En el afán de la “libertad sexual”, interpretada como sexo casual “sin compromisos”, creo que vamos perdiendo un poco de humanidad. Y esto no significa una añoranza a “viejos y mejores tiempos”, significa que dadas estas circunstancias resulta necesario repensar las maneras que tenemos de vincularnos. Detenernos dos minutos a reflexionar sobre las implicancias de estas formas: a nivel personal, social, cultural, político, económico.

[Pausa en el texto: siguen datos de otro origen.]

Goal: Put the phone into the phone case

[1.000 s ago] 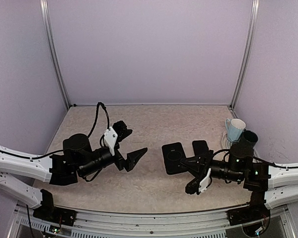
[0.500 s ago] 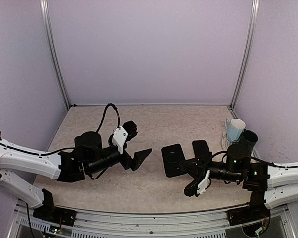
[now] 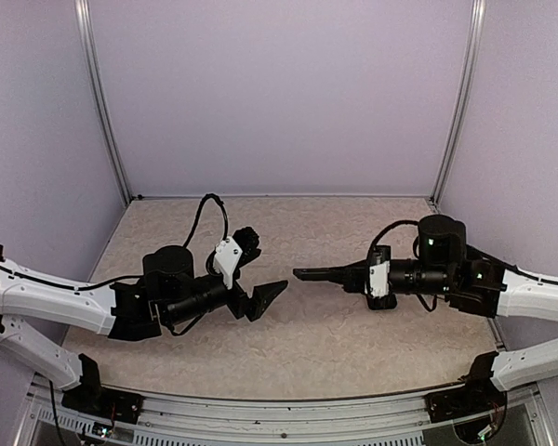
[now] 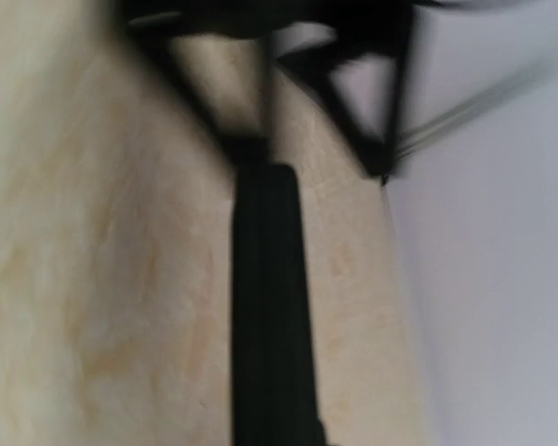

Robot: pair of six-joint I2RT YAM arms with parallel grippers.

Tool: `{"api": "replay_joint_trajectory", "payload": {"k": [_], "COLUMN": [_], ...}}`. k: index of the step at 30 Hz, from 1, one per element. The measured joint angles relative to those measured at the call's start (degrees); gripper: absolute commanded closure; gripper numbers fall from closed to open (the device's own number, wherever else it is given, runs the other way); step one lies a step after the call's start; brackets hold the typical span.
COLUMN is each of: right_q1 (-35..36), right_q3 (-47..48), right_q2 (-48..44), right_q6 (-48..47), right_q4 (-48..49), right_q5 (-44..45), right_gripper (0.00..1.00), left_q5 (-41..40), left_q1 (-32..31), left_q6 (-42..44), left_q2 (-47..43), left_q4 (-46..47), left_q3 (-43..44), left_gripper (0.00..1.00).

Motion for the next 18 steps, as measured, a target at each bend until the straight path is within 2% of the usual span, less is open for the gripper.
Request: {"api": "replay_joint_trajectory", "payload": {"k": [9, 12, 15, 18], "right_q1": [-15.0, -20.3, -23.2, -23.9], "right_q3": [13.9, 19.6, 23.0, 23.3], "right_q2": [11.9, 19.5, 26.4, 31.2], "right_q6": [28.1, 36.4, 42.4, 46.8], "right_q4": [-11.1, -15.7, -18.6, -21.3], "right_q5": [-22.9, -30.4, -34.5, -35.8], "right_gripper": [1.0, 1.0, 1.0, 1.0], "left_q5": [1.9, 2.5, 2.7, 3.3], "left_q1": [0.3, 0.5, 0.7, 0.9], "left_q6": [-0.4, -1.7, -4.1, -7.7], "left_q2": [-2.1, -3.0, -1.4, 4.0], "left_q4": [-1.1, -1.1, -0.6, -0.4], "left_q3": [0.0, 0.0, 0.2, 2.2], "left_gripper": [0.13, 0.16, 0.18, 0.19]}}
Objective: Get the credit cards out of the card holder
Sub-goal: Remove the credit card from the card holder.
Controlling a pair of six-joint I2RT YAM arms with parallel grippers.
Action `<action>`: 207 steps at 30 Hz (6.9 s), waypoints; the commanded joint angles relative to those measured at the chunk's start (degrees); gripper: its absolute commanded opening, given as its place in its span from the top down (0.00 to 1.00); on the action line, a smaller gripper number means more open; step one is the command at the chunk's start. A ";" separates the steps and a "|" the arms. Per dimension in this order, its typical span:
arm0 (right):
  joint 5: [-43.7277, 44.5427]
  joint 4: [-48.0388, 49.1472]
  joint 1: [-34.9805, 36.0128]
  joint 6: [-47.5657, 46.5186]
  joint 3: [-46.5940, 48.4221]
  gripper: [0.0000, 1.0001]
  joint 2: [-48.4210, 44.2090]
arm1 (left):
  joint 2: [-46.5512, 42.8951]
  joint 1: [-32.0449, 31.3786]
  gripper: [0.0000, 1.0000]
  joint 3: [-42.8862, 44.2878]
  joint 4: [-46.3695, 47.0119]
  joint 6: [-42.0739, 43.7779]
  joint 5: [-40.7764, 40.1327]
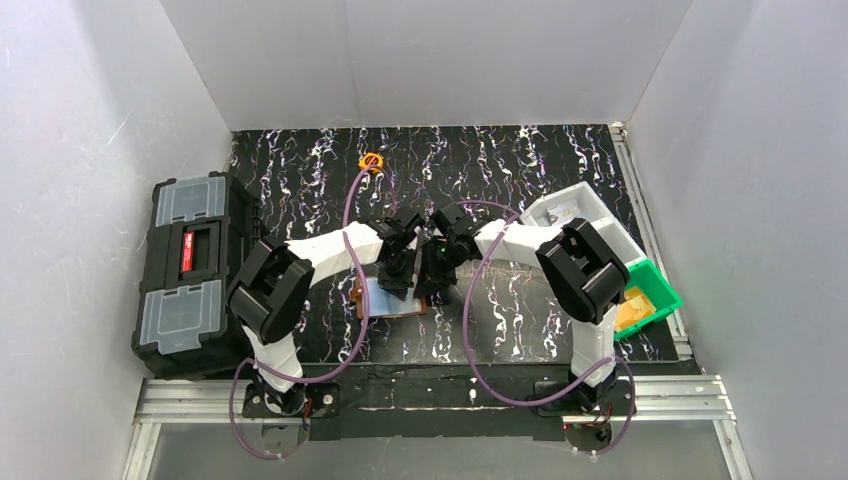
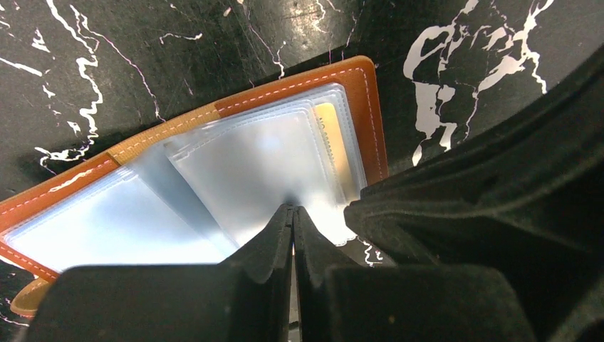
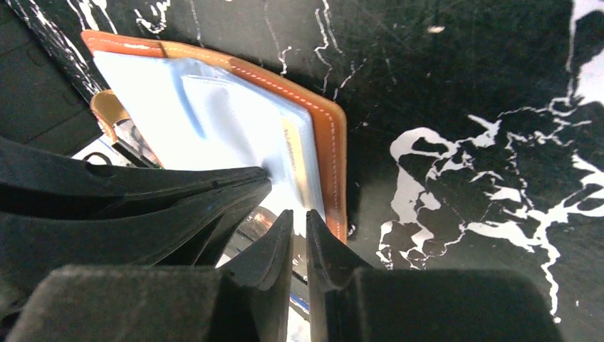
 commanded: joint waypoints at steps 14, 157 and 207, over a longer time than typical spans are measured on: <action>3.66 -6.09 0.52 -0.97 5.17 0.87 5.37 | -1.62 2.65 1.00 -4.54 -2.02 1.35 -2.74; 6.53 -9.71 3.97 -3.92 11.04 0.84 9.64 | -21.41 9.41 1.00 -8.15 -12.87 -6.45 0.27; 13.12 -7.79 3.91 -3.55 2.12 0.73 -6.02 | 6.22 9.40 1.00 0.27 3.30 0.66 1.41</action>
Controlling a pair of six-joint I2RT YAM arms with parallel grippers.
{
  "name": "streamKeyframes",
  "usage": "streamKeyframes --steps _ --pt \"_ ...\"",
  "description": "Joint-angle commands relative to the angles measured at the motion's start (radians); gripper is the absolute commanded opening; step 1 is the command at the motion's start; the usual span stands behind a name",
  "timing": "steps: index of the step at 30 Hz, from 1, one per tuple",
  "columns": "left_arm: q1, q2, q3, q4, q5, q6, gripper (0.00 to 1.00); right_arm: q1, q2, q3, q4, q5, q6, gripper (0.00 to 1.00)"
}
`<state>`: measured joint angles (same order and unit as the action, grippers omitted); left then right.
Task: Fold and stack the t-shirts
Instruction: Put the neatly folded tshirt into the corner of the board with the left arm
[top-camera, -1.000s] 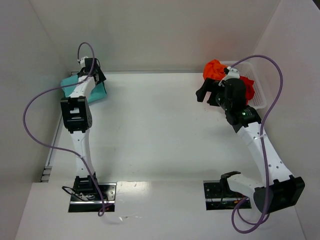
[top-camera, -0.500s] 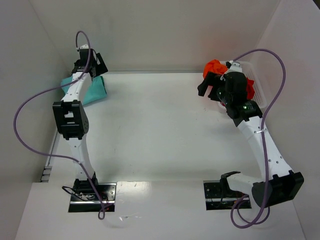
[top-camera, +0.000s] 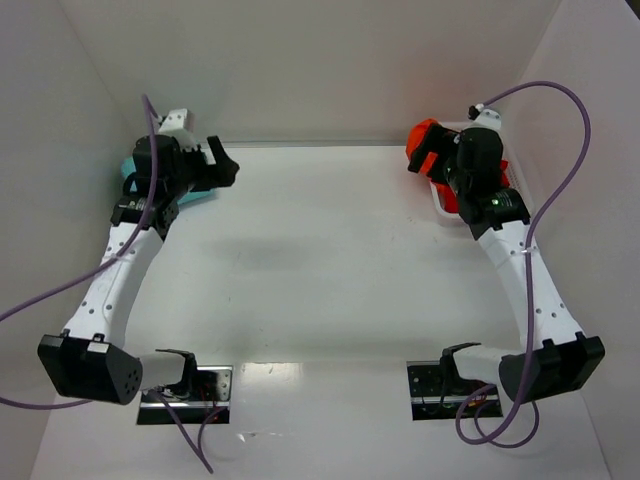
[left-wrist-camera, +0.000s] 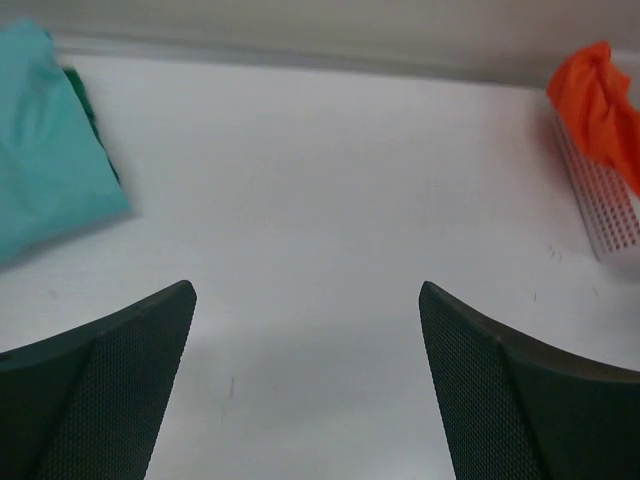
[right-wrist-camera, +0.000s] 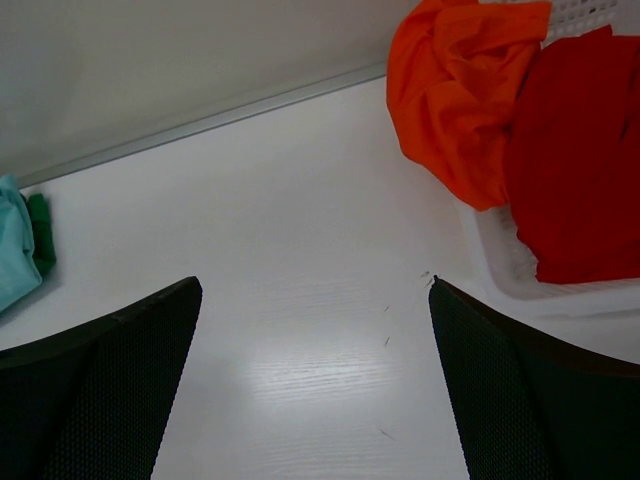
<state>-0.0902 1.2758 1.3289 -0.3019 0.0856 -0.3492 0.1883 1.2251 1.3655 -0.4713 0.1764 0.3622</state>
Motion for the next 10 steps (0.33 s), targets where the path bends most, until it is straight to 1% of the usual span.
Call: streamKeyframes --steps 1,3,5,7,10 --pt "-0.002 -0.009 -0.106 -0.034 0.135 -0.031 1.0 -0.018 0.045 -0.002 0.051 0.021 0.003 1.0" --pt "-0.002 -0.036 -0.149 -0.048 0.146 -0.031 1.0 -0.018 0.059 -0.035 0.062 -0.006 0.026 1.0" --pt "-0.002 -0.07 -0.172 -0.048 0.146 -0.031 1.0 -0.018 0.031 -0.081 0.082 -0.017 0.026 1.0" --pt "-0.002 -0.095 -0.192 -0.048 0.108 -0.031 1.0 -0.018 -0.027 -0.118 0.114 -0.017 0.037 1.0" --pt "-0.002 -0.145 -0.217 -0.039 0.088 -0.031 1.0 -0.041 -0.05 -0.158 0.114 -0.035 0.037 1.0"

¿No es acaso este desapego y esta búsqueda de separarnos de la subjetividad de le otre algo muy similar a los argumentos del libre-mercado, la supervivencia del más apto y la competencia feroz? ¿No está relacionada la insensibilidad social con la forma en que desarrollamos nuestras relaciones interpersonales a nivel sexo-afectivo? ¿No impacta un poco el sentirnos desechables y usadxs en, por ejemplo, nuestras posibilidades de hacerle frente colectivamente a jefxs y lugares de trabajo opresivos?


Y empatizar con las personas con las que nos relacionamos no significa que vamos a querer necesariamente pasar mucho tiempo con ellas, ni estar en pareja, ni casarnos y tener hijxs. Pero hay que dejar de ver el “compromiso”, del que tanto parecemos estar escapando, como ataduras y limitaciones. Compromiso no es jurar amor eterno, compromiso es entender que le otre es un ser humano con subjetividades, inseguridades, problemas y deseos. Quizás deberíamos ponernos a pensar qué es lo tan terrorífico de reconocer la humanidad de les otres. Y a qué estamos siendo funcionales cuando nos negamos a reconocerla.


Hay un concepto que se usa mucho actualmente y que yo también tengo muy incorporado que es la responsabilidad afectiva. No es fácil entenderla, no se sabe bien qué es, no hay recetas mágicas ni un librito de reglas. Pero creo que muchxs de nosotrxs podemos empezar, colectivamente, por intentar vernos como sujetxs y dejar de usarnos como objetos. Dejemos de buscar satisfacción primaria y empecemos a buscar conexión, aunque sólo queramos que sea por un par de horas.


Ni de cerca promulgo una cuestión individualista de “pongamos nuestro granito de arena”. Creo que esto es eminentemente colectivo. Como casi todo, de hecho. Somos una juventud atravesada por discusiones que fueron silenciadas por mucho tiempo: la crítica al amor romántico, la visibilización de la violencia machista en las relaciones sexo-afectivas, la puesta en jaque de la mononormatividad y la heteronormatividad. Y todavía nos cuesta darnos la discusión de la hiperliberalización en la forma de relacionarnos con otrxs.


Quizás a esta altura se preguntan si estoy criticando el sexo casual o la calentura de una noche. Y creo que en un punto sí. Pero no desde una perspectiva moralista conservadora, sino desde permitirme preguntarme hasta dónde funciona esta cuestión del "cada unx hace lo que quiere". Me gustaría que pongamos en tela de juicio la idea que todxs consienten a ser “usadxs” y a usar para “cumplir necesidades básicas”. Sobre todo cuando sabemos que en realidad estamos todxs inmersxs en este sistema con estas lógicas, y la mayoría de las veces hay muchas cosas que no las podemos elegir. Porque no queremos ser pesadxs, porque no queremos quedar como "necesitadxs" o intensxs, porque nos afloran todas las inseguridades sobre nuestros cuerpos, nuestras personalidades, nuestro valor como personas.


Retomo lo que dije al principio: Otras formas de quererse son posibles. Pero no es una cuestión de voluntad meramente individual, sino de construir una nueva forma de vincularnos, de manera amplia, comprensiva, integral y principalmente colectiva.